What is being asked »
Return all the lines below exactly. Any picture among them is omitted.

Stored data »

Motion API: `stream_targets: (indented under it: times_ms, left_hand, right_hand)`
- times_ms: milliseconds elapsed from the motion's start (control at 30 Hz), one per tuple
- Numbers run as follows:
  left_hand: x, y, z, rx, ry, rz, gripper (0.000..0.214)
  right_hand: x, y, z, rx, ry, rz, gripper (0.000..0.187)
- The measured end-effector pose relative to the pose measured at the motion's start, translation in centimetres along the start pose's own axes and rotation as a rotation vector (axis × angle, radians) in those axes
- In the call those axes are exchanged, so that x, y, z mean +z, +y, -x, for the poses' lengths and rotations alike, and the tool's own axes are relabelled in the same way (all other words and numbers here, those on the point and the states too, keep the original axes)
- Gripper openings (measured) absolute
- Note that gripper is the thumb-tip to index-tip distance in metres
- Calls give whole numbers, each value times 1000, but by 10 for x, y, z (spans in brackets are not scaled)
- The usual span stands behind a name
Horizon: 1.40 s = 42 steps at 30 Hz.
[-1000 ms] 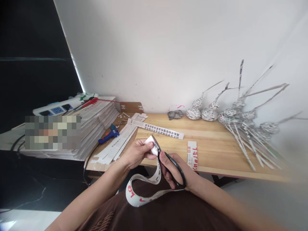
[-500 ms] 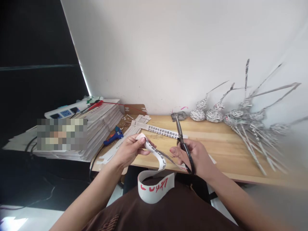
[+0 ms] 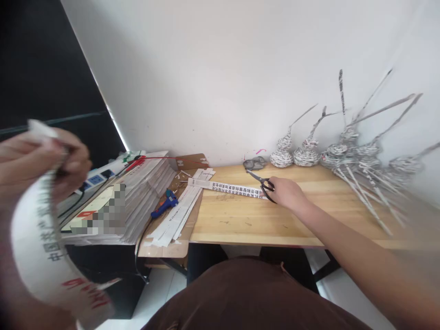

Response to the task »
Motion API: `stream_targets: (indented under it: times_ms, left_hand, right_hand)`
- times_ms: milliseconds elapsed from the motion's start (control at 30 Hz), one per tuple
- Numbers run as follows:
  left_hand: x, y, z, rx, ry, rz, gripper (0.000..0.214)
  right_hand: x, y, z, rx, ry, rz, gripper (0.000..0.187)
- The measured end-effector pose relative to the pose measured at the motion's start, translation in centimetres along the start pose's own axes and rotation as a rotation vector (axis × angle, radians) in those axes
- In the call those axes are exchanged, so that x, y, z mean +z, +y, -x, for the poses' lengths and rotations alike, and the tool's own axes are relabelled in the same way (all other words and numbers here, those on the point and the states too, keep the original axes)
- Gripper openings (measured) absolute
- Note that gripper is the thumb-tip to index-tip distance in metres
- Calls give whole numbers, each value times 1000, but by 10 for x, y, z (spans in brackets are not scaled)
- The usual span stands behind a name
Horizon: 1.40 s = 42 steps at 30 Hz.
[-1000 ms] 
[-500 ms] 
[+0 ms] 

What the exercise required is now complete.